Just an update after we accomplished this task. Although a special module would be required to maintain 2 way traffic between the different speed switches, connecting directly from the 1g switch to the 10g switch worked in that direction, and that's all we needed. To summarize, we were able to leg in all of our dual nicced hosts to the new switches, then roll over the EQ controllers. We started to run into a problem when Group Mgr lost it's connection between EQs while the members were being moved because the dual nics on the controllers couldn't communicate with each other. Connecting from the 1g to the 10g (both ports in the iscsi vlan) allowed that communication to be reestablished.
Hi zenking,
is it possible to build a vlan trunk between the old and new switches?
Then you can refit every single link to the new switches and you are loosing only one single path of your iscsi connections. Your multipathing should compensate this los.
Thanks, efanjo. Good question. I suspect the answer is yes, but I'm checking with Dell.
ETA: After reading more about the switches, they probably cannot be lagged because I think the 1g switches would have to have some 10g ports, and I don't think it's possible to add anything like that on the 5424. We'll see if Dell says anything different.
The N4032 should be capable to use 1Gb links.
I don't think the Dell PC5424 runs DNOS, but the N Series is on DNOS 6.X so you cannot LAG between them, but your overall steps looks good to me.
I am not familiar with EQ PS6210x, do you have to restart the controller to bring the interface online, couldn't you just shut/no shut the interface?

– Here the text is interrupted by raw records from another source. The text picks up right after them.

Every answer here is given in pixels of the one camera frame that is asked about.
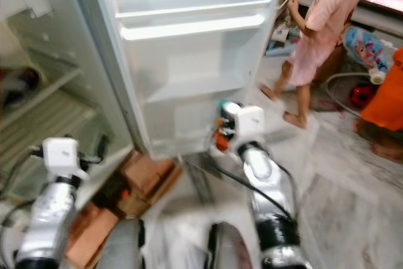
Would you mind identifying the orange drink bottle green cap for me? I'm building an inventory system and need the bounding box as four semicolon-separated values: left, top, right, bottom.
213;99;230;153

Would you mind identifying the silver fridge door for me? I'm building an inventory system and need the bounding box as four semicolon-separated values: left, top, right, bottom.
69;0;285;159

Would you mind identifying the dark item on fridge shelf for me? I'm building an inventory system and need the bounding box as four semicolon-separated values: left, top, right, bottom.
0;67;42;107

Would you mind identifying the white fridge door shelf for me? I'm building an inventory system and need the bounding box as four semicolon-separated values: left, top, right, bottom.
113;0;275;20

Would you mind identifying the grey fridge body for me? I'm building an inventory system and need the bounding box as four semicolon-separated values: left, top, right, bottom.
0;0;133;219

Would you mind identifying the orange brick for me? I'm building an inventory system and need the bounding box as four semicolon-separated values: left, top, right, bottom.
123;152;180;200
66;203;120;269

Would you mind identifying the silver left robot leg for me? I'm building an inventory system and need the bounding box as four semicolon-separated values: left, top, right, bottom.
101;219;145;269

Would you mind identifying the silver robot leg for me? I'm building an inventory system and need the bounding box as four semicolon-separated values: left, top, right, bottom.
205;222;253;269
101;219;145;269

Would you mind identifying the white bent tube hoop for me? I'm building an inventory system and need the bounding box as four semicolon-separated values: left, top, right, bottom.
327;71;385;118

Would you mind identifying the silver right robot leg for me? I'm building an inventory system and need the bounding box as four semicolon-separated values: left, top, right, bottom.
205;222;253;269

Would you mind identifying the red and black ball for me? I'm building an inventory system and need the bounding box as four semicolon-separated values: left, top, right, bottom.
349;83;375;109

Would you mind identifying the child in pink dress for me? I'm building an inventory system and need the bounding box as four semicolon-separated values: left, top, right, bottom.
258;0;367;129

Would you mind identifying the printed blue hand fan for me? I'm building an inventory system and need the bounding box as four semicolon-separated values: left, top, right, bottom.
343;26;391;74

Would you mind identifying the person in orange clothes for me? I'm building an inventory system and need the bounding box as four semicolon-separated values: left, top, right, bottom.
359;49;403;132

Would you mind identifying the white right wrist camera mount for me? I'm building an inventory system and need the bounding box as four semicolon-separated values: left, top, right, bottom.
235;105;266;149

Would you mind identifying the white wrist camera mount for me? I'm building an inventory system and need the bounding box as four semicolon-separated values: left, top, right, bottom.
235;105;266;149
42;138;82;180

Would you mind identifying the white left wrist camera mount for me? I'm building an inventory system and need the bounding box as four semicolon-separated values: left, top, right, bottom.
42;138;82;180

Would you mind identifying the white wire fridge rack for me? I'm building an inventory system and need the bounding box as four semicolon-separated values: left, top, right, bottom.
0;89;95;164

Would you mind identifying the white door shelf rail bar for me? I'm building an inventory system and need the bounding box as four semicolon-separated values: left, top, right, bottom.
118;14;266;42

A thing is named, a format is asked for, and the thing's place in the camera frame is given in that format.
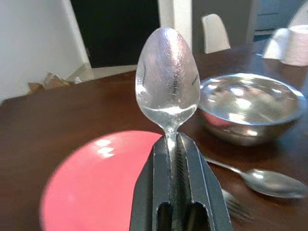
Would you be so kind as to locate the white plastic chair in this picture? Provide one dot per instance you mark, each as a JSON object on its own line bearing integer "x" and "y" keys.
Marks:
{"x": 300, "y": 16}
{"x": 274, "y": 45}
{"x": 215, "y": 33}

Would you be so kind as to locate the steel fork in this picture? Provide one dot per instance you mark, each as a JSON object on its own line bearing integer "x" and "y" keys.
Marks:
{"x": 237, "y": 207}

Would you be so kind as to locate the stainless steel bowl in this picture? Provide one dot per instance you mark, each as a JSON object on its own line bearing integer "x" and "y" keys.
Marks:
{"x": 247, "y": 108}

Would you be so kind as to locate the pink round plate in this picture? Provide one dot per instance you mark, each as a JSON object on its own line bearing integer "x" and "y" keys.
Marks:
{"x": 96, "y": 187}

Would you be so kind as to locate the steel spoon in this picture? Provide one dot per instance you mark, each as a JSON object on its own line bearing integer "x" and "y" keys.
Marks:
{"x": 167, "y": 79}
{"x": 272, "y": 183}

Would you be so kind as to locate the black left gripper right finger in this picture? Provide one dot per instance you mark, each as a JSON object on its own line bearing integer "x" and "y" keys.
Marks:
{"x": 204, "y": 192}

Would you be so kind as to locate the grey kitchen cabinet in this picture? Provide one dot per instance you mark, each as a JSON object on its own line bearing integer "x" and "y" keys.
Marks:
{"x": 272, "y": 14}

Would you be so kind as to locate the white paper towel roll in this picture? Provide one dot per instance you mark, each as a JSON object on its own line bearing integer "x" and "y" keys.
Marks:
{"x": 297, "y": 48}

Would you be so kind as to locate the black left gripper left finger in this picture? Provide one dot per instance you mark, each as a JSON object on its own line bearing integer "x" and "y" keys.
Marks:
{"x": 146, "y": 187}

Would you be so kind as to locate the brown cardboard scraps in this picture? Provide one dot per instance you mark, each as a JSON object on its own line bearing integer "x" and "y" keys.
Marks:
{"x": 53, "y": 81}

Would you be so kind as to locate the black door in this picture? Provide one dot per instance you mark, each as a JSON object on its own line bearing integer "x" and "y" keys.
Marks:
{"x": 115, "y": 33}

The 4032 does autonegotiate to 1g, but I don't know that that will apply for a lag. Still waiting on Dell response, though.
VFK,
On the EQ, restarting rolls over the controllers, so that's what takes one controller offline and the other online. Odd terminology and something I found confusing at first, too.
So you wouldn't anticipate a problem with a LUN briefly having a brief 1g and 10g connection at the same time? I think we could plan to have very low I/O, but I would expect a little bit if we keep VMs live (mainly some web databases).
It is possible if you have multipathing set to RR or iscsi port binding. In which case you, active/standy on the vsphere host, or configure your 10gbe interface speed to 1gbe during the migration and change your interface to 10gbe once you have completely moved to the new switch.
With vlan trunk i did not mean a lag
Just a simple link with all needed vlans.
Just connect your old switches with the new ones with one 1Gbit link so that each device connect to a switch can communicate with devices on the other switches.
One Layer 2 network over 4 switches.
Then you can migrate each link from 1Gbit to 10Gbit. Maybe you should disable drs in your cluster to avoid unnecessary vmotion traffic.
Thanks, efanjo. I appreciate the response, but I don't think that gets me where I'm going. VLANs aren't the issue, link speed is. Earlier today, I read somewhere that connecting a 1g port on a switch to a 10g port on another switch is a no-no. There has to be a 10g uplink module on the 1g switch in order to connect the two different speed switches.
If you can point me to a link that states that it can be done without the module, please post.
Just an update after we accomplished this task. Although a special module would be required to maintain 2 way traffic between the different speed switches, connecting directly from the 1g switch to the 10g switch worked in that direction, and that's all we needed. To summarize, we were able to leg in all of our dual nicced hosts to the new switches, then roll over the EQ controllers. We started to run into a problem when Group Mgr lost it's connection between EQs while the members were being moved because the dual nics on the controllers couldn't communicate with each other. Connecting from the 1g to the 10g (both ports in the iscsi vlan) allowed that communication to be reestablished.